There has been an intense and sometimes vitriolic debate between proponents of Adobe's proprietary Flash platform and supporters of the open HTML 5 draft. At stake, is who will control the creation of rich media applications and content delivery on the internet.
If you are looking for rich media (think interactive banner ads) and gaming, Flash is the de-facto standard on the web. Chances are, if you've viewed an online video or played Farmville - you've used Flash. The reason for this dominance is simple - Flash filled the void of interactivity and consistency that HTML could not provide. Today, a number of related factors are emerging that threatens Flash's grip on rich media; these are, websites using the H.264 video codec, web applications, and the lack of a Flash player on most smartphones.

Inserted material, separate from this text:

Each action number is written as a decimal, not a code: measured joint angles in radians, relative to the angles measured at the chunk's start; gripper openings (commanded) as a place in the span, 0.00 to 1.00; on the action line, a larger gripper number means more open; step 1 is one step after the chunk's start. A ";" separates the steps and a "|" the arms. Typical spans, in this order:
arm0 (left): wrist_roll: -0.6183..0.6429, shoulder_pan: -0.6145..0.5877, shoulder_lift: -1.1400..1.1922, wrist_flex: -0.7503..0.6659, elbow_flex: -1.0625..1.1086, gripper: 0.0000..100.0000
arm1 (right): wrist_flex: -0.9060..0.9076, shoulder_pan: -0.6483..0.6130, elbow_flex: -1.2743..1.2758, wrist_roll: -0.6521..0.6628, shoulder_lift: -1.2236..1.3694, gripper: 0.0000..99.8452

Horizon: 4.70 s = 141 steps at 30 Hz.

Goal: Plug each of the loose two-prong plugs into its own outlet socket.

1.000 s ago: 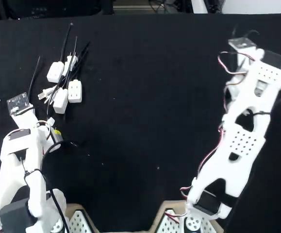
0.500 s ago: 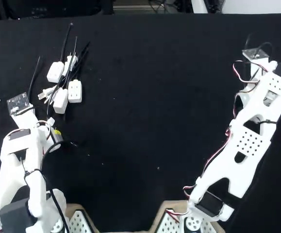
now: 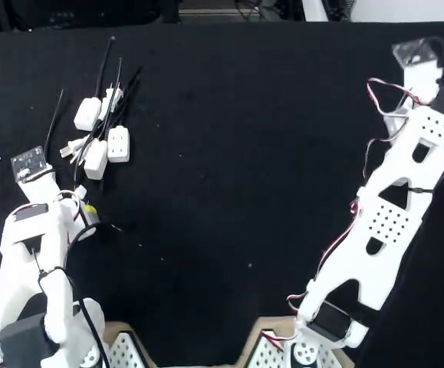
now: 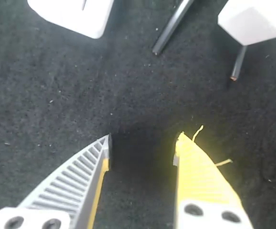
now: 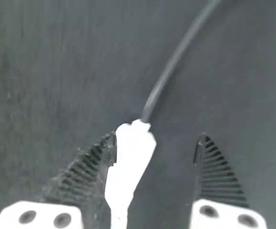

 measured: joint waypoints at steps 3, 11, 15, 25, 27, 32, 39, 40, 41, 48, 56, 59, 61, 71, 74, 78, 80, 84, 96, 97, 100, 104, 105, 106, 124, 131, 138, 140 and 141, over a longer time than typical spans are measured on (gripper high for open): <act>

The fastest growth found on the internet today comes from smartphones created by RIM, Apple and Google. These devices use custom operating systems, processors and software that are not compatible with desktop platforms. Furthermore, until very recently, slow mobile networks, inferior web browsers and market fragmentation - meant that Adobe had little reason to release a competent mobile Flash player. As a result, Flash's mobile penetration is in the single digits compared to the 95% install base found on Windows and Mac computers. With mobile users clamoring for the types of content experienced on sites such as YouTube, Facebook and Gmail, the industry has been forced to deploy alternative technologies such as HTML5.
HTML5 is the next revision of HTML, the core language of the World Wide Web and was envisioned to reduce the reliance on third party plug-ins such as Adobe Flash and Microsoft Silverlight. It is not a defined standard, unlike its predecessor HTML4, but enough of the spec is stable and the industry has already begun to create products with the technology. A webpage using HTML5 would be able to treat media such as video and audio, the way it does images, text and links. This brings a number of advantages such as the ability to treat video as dynamic data, rather than the current separation wall between video and HTML.
The lack of Flash on the major smartphone platforms has led YouTube, Vimeo and Facebook to create duplicate repositories of HTML5 video using the H.264 codec. H.264 is a proprietary codec (video format) that is used as the basis for Blu-Ray Disc and iTunes, but does not have the support of Mozilla, the company that develops Firefox who instead backs the rival OGG Theora format. Google, the owner of YouTube and supports H.264 for mobile video, now has plans to release their VP8 codec as an open source solution - potentially ending the codec disputes.
HTML5 is also being leveraged to create desktop class applications capable of utilizing a device's file system, GPS, camera and local storage. Rather than creating applications for specific platforms, it is possible to create one HTML5 version for use on all compatible browsers. Google has successfully used HTML5 for online services such as Latitude and Google Voice when it ran into roadblocks with distribution of on the iPhone and iPod Touch. These are featured filled applications that offer all of the advanced functionality of proposed iPhone apps. As a result these HTML 5 apps now run on a variety of devices such as the Palm Pre and Google Nexus One.
In spite of the threat from Apple who is blocking all forms of Flash on it's mobile devices, Adobe holds a number of advantages which will ensure its medium to long term survival. Flash has a rich ecosystem of supplementary technologies, ranging from the Flash CS5 Professional authoring package, to streaming media servers and measurement tools required by online advertisers. There are also hundreds of thousands of experienced Flash developers who create banner ads, games and enterprise software and will not easily switch to another platform. Because of its near ubiquity, Flash already has mature toolsets and the infrastructure for delivering rich media on the desktop internet. Adobe uses its Flash player that is embedded in all desktop browsers as a trojan horse to continually add new capabilities and at a rapid pace. Flash 10.1 for example now supports hardware accelerated high definition video, which significantly reduces the need for a powerful cpu - and subsequently improves the battery life for mobile devices. On the other hand Adobe's efforts with mobile Flash player 10.1 is slated for release during the 2nd half of 2010 with no guarantee of widespread adoption. Each day that passes further entrenches HTML5 on mobile devices and reduces the time span in which Adobe has to gain traction. Early examples of this can be seen by companies such as Brightcove beginning to create advertising measurement tools for HTML5 videos.
For content creators, brand owners and creatives, the dissolution of Flash as the standard for video and rich media is a long term threat that should not be ignored. HTML5 is a nascent technology with the potential to become a widely used replacement for Flash. However, the lack of easy to use tools, infrastructure and even agreement between browser developers, means that day is coming its just impossible to say when.